Seriously: not even the most sophisticated networked operational systems in the world are running anything that could ever behave independently of specific instructions from humans other than in the sense they might have serious bugs that cause them to just break and start spitting out stack dumps or get caught in poorly constructed While loops forever.

Please don't waste even an instant of your short time on this earth worrying that's going to happen unless the fundamentals of computer hardware and software have been replaced by some whole new class of tech. Yeah, maybe worry about some crazy future or bleeding edge neural net system that doesn't exist or have wide enough adoption yet to matter, but current gen tech? Not going to happen; not even possible.
posted by saulgoodman at 8:17 PM on November 18, 2017 [19 favorites]


Sarcasm is most often an incomplete expression of irony and a persuasion, a guise of certainty by mockery; A presented impatience with the failure of others to accept the conclusion of its author. Sarcasm purports comprehension without discourse; its import predicated by imminent consequence.
posted by lazycomputerkids at 8:37 PM on November 18, 2017


This is a very, very good article. It took me well over an hour to read carefully through, but when I was done I understood many things that my ML-specialist friends had been talking about. (Unfortunately, part of its difficulty is the large number of confusing typos.)

If you want to learn the basics of this interesting subject, I think it would be worth your time to read the article -- not skim, but make sure you understand what each sentence is saying. I would compare it to Charles Petzold's classic book, Code, which teaches computer science from the ground up using lamps and signals.

Thanks for this FPP; it really is the "Best Of The Web."
posted by Harvey Kilobit at 9:08 PM on November 18, 2017 [2 favorites]


Seriously: not even the most sophisticated networked operational systems in the world are running anything that could ever behave independently of specific instructions from humans other than in the sense they might have serious bugs that cause them to just break and start spitting out stack dumps or get caught in poorly constructed While loops forever.
Amen to that... 99.9999% of the time, things will crash, and a reboot (or a watchdog timer going off and resetting)will fix it. This story by Gartner says there are 8.4 Billion devices on the internet... if one interaction across all of them results in something that self replicates... no big deal... it's likely to be attributed to a human author. How would we even detect it.

The numbers are huge, and the odds are very poor for something emerging at any given event, but the odds aren't zero.

It could happen... it becomes more likely with each doubling of hosts and processor speed, and it's not zero. Though, to be fair, I don't lose sleep over it.

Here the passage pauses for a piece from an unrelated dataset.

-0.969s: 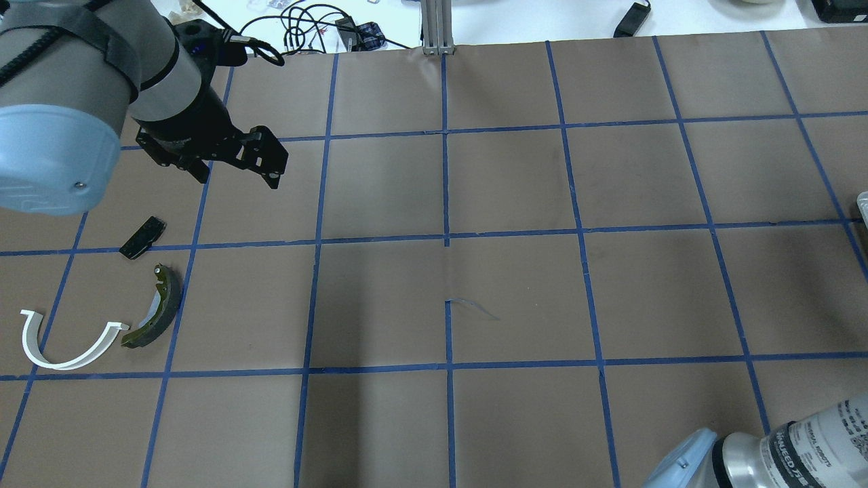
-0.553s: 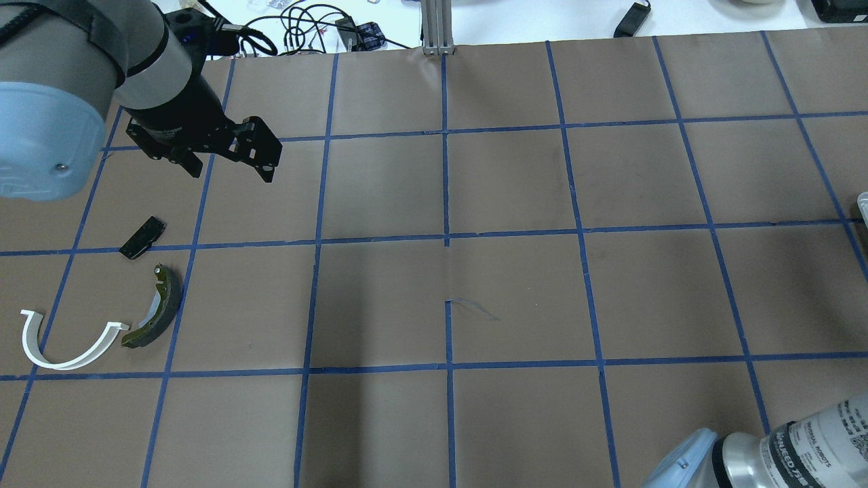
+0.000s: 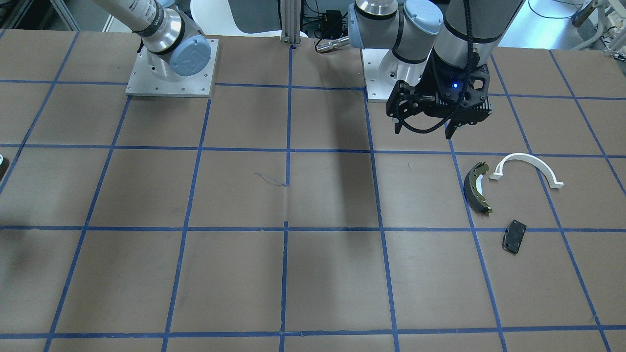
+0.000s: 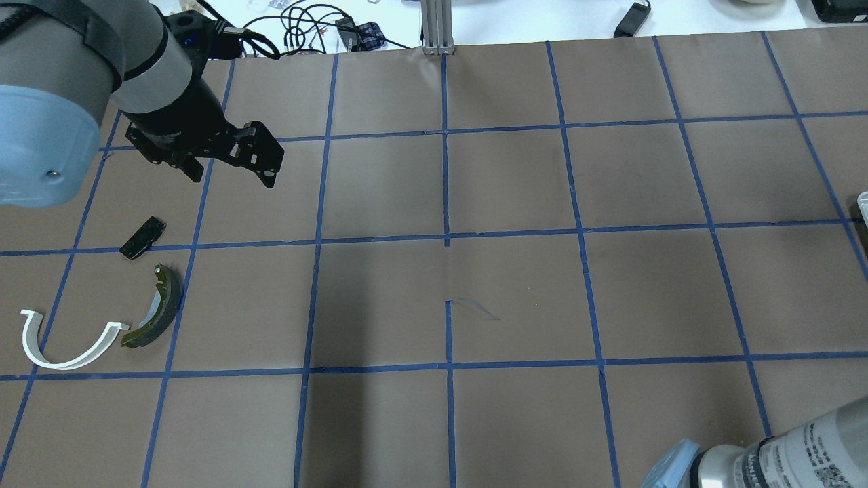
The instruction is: Place bearing gear from tray to pile
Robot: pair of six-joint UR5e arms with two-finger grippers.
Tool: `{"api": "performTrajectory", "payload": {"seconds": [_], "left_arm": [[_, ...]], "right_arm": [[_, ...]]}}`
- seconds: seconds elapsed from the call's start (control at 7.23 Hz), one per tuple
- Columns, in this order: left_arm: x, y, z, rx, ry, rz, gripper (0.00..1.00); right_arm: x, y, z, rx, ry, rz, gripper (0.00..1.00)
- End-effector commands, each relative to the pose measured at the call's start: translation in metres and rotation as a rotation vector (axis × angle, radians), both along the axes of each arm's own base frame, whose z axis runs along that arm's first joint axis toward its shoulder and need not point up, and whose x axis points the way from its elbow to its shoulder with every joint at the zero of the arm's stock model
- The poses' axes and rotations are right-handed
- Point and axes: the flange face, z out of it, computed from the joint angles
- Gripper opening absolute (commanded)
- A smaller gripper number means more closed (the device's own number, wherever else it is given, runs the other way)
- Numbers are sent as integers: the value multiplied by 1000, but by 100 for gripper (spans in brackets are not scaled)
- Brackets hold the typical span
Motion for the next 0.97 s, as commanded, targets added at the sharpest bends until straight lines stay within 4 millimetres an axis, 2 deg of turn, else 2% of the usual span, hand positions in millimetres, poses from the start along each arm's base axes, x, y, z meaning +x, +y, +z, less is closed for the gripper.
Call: {"api": "performTrajectory", "payload": {"seconds": [0.0,0.14,0.28,0.42,0.55,0.69,0.83], "left_arm": [[2,2,-1,4,0,4,100],[2,4,-1,4,-6,6,100],[6,4,-5,13,1,-1,100],[6,7,-13,28,-3,13,100],[7,14,-9,9,-16,2,100],[11,16,-16,21,-54,2,100],[10,19,-24,39,-40,60,100]], "right_arm": [[117,-30,65,-46,-4,-45,11],[174,-37,78,-30,-49,-152,12],[251,-51,85,-24,-62,-209,12],[309,-60,84,-30,-69,-254,12],[360,-66,80,-41,-89,-327,12],[422,-62,72,-14,-120,-444,12],[492,-62,61,3,-225,-584,13]]}}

I'm much more concerned with our lack of systems supporting Capability Based Security.
posted by MikeWarot at 9:15 PM on November 18, 2017 [1 favorite]

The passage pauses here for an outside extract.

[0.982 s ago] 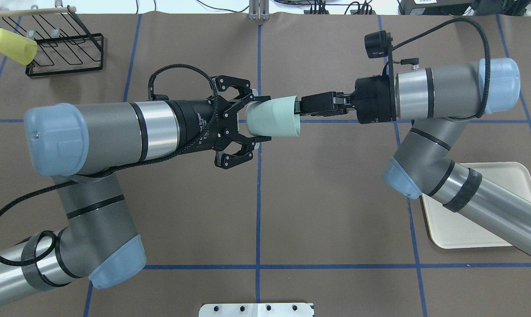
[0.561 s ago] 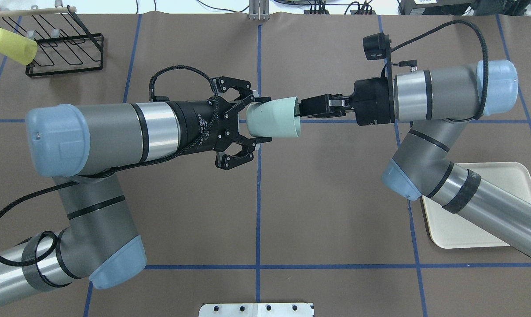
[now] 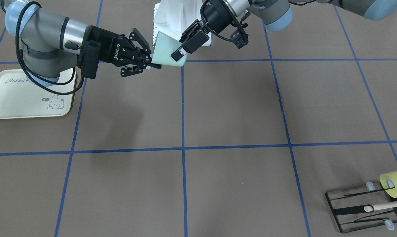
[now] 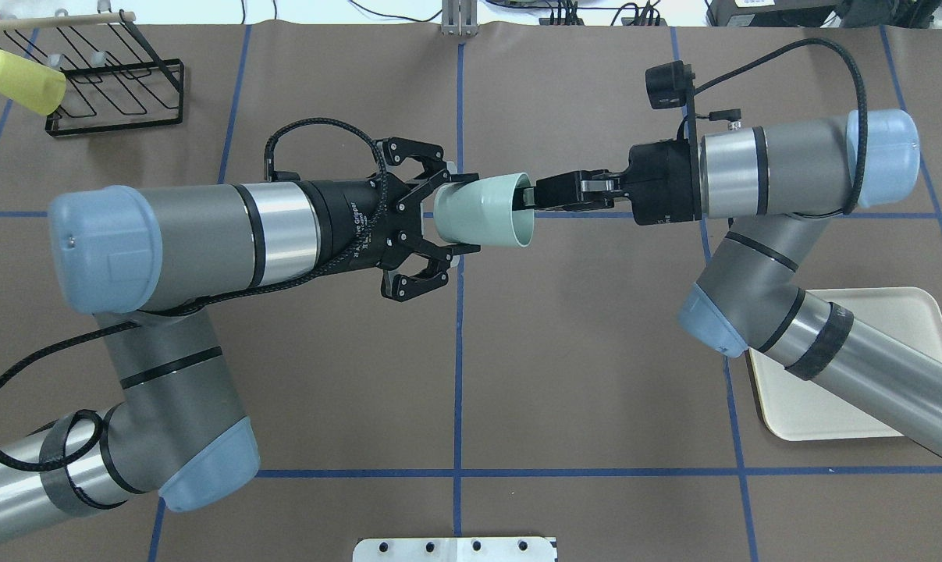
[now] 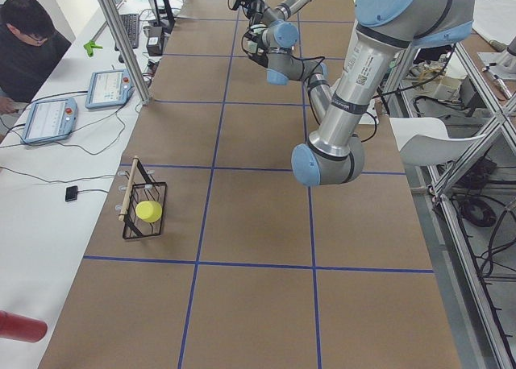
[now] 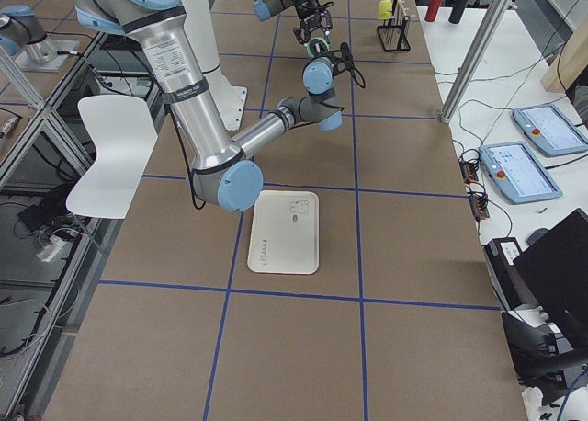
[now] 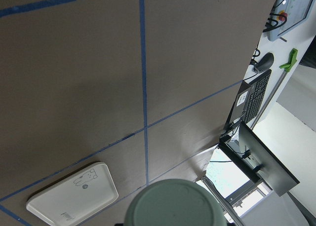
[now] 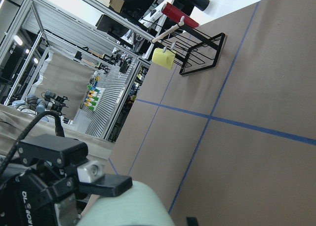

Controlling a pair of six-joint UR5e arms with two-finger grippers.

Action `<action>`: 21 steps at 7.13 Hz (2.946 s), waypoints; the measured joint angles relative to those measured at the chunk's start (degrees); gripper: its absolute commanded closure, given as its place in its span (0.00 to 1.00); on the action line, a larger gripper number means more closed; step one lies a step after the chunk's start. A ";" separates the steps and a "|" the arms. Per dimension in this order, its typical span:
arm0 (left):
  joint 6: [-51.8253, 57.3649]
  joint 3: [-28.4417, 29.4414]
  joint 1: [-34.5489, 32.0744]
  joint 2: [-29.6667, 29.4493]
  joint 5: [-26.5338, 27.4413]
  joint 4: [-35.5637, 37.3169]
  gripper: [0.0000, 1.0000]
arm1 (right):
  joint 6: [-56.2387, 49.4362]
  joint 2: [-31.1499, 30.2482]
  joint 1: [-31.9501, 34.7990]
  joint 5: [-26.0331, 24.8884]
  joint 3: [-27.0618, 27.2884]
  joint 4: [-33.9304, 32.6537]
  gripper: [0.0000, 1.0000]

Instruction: Left arm grabs green cup and hands to right arm on tray

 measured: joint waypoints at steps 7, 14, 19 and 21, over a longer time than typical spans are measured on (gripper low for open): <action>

Seriously: not even the most sophisticated networked operational systems in the world are running anything that could ever behave independently of specific instructions from humans other than in the sense they might have serious bugs that cause them to just break and start spitting out stack dumps or get caught in poorly constructed While loops forever.

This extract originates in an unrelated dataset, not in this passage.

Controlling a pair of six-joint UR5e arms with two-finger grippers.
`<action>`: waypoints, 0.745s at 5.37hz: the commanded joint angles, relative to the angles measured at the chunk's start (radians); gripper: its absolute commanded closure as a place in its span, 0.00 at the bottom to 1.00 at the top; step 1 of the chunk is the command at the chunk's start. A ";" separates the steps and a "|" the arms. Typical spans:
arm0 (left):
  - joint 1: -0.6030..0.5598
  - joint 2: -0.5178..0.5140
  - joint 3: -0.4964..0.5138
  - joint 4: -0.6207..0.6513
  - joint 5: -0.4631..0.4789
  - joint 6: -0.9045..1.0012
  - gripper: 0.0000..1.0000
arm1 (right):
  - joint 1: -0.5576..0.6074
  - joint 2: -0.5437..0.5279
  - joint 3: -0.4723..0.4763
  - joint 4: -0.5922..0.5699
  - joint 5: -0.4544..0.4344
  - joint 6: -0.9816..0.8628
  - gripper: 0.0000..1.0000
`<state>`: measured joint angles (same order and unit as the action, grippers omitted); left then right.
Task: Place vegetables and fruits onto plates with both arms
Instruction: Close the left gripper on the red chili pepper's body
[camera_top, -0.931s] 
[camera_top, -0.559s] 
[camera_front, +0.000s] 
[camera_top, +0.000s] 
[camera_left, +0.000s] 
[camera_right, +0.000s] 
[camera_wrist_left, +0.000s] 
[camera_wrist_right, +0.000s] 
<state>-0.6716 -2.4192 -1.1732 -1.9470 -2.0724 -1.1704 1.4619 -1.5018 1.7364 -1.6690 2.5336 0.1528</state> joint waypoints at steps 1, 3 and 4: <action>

As an aside, the atoms in your neurons never behave independently of the laws of physics; it's just that the laws of physics are a sufficiently big playground for atoms to do interesting things inside them. Likewise, the rules and systems that undergird our networks may be sufficiently big that intelligence could lurk in them. That's not to say that we would necessarily notice without looking in the right way at the right thing, or that it would necessarily make a practical difference.
posted by a snickering nuthatch at 11:24 PM on November 18, 2017 [4 favorites]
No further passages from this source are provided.